Andrea Niessen

16. März - 20. April 2002



Andrea Niessen: ohne Titel; Seife u. Pigment, 2001


In Objekten aus Seife, menschlichem Haar und Latex - organischen Materialien, die ganz subtil wie auch provozierend den Körper in seiner Verletzbarkeit thematisieren - setzt sich die Künstlerin mit Raum-Körper-Beziehungen auseinander. Jeder Körper verfügt über eine Hülle, die seine leibliche Identität gegenüber dem Außen abgrenzt und zugleich die Berührungsfläche darstellt, über die der Körper mit der Umwelt in Kontakt tritt. Die Körperoberfläche als schützende Grenze erweist sich dabei immer wieder als problematisch. Sie birgt nicht nur die Chance der Berührung und Kontaktaufnahme, sondern auch stets die Gefahr der Verletzung, der Grenzüberschreitung im physischen wie psychischen Sinne.

Für ihre Kunstwerke aus menschlichem Haar sucht Andrea Niessen Friseure auf, um dort die über den Tag angefallenen Haarreste einzusammeln, aus denen sie ihre fragilen Kunstgebilde erschafft. Die Künstlerin verwendet Haar als skulpturales Material und erforscht seine taktilen Qualitäten und symbolischen Assoziationen. Ihr Interesse gilt dem emotional wie geistig irritierenden Spiel mit Außen und Innen, Intimität und Öffentlichkeit, Abgrenzung und Grenzüberschreitung. Andrea Niessen aktiviert die kulturellen wie biographischen Erinnerungsschichten des Betrachters - und die Assoziationen sind ebenso vielfältig, wie die Gefühle der Betrachter - von Ekel bis hin zu erotischen Phantasien. Obgleich die Struktur des Haares immer wieder auf einen anderen Menschen verweist, steht weder die Identifikation mit dem einzelnen Individuum noch die Konnotation mit einer bestimmten Bedeutungsebene im Vordergrund, vielmehr die Universalität.
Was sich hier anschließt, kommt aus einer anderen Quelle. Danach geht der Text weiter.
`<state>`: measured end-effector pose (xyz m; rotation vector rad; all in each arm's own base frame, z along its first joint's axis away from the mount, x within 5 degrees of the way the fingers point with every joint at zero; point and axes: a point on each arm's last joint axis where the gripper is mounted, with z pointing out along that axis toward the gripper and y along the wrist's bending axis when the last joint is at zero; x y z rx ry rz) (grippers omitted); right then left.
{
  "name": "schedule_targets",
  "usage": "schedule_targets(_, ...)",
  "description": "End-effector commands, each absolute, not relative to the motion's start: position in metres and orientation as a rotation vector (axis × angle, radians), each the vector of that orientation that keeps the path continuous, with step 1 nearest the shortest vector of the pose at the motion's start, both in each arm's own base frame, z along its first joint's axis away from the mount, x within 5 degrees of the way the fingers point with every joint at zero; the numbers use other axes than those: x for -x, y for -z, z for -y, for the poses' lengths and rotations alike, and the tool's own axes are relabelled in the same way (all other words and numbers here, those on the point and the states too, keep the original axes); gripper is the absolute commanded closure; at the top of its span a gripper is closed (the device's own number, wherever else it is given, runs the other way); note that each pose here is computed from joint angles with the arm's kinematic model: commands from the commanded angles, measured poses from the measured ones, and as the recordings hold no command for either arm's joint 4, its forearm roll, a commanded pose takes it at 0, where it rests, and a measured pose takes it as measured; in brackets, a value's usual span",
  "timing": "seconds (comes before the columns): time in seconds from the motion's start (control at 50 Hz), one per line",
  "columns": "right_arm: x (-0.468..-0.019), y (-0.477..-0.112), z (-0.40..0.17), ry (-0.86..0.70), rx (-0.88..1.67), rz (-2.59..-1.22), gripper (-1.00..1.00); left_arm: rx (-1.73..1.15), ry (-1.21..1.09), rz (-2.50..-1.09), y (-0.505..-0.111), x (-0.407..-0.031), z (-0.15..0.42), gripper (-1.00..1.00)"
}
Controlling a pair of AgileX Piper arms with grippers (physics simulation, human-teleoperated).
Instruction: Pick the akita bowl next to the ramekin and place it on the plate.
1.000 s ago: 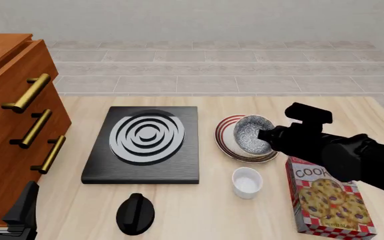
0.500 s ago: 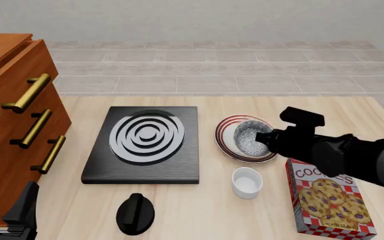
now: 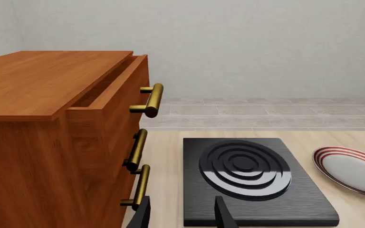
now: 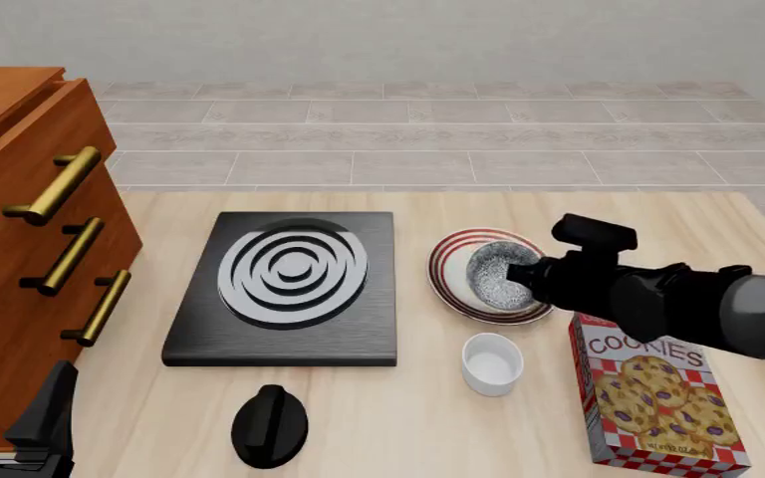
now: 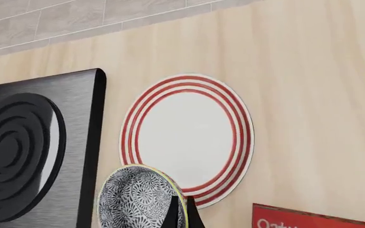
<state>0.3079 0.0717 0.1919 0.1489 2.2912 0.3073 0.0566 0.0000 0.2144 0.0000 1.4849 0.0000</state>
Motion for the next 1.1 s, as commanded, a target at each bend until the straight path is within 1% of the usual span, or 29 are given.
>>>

Aus Seife gegossene "Hände" verweisen ebenso wie die "Seifenhäuser" oder die Arbeit "surface" - mittels Latex abgenommene Strukturen von Bäumen - auf Körpergrenzen. Aufgrund der häutigen Konsistenz der Oberflächenstukturen und oder ihrer Pigmentierung rekurrieren die Objekte immer wieder auf Haut als menschlicher Körperhülle und thematisieren damit die Erfahrung leiblicher Be- und Entgrenzung.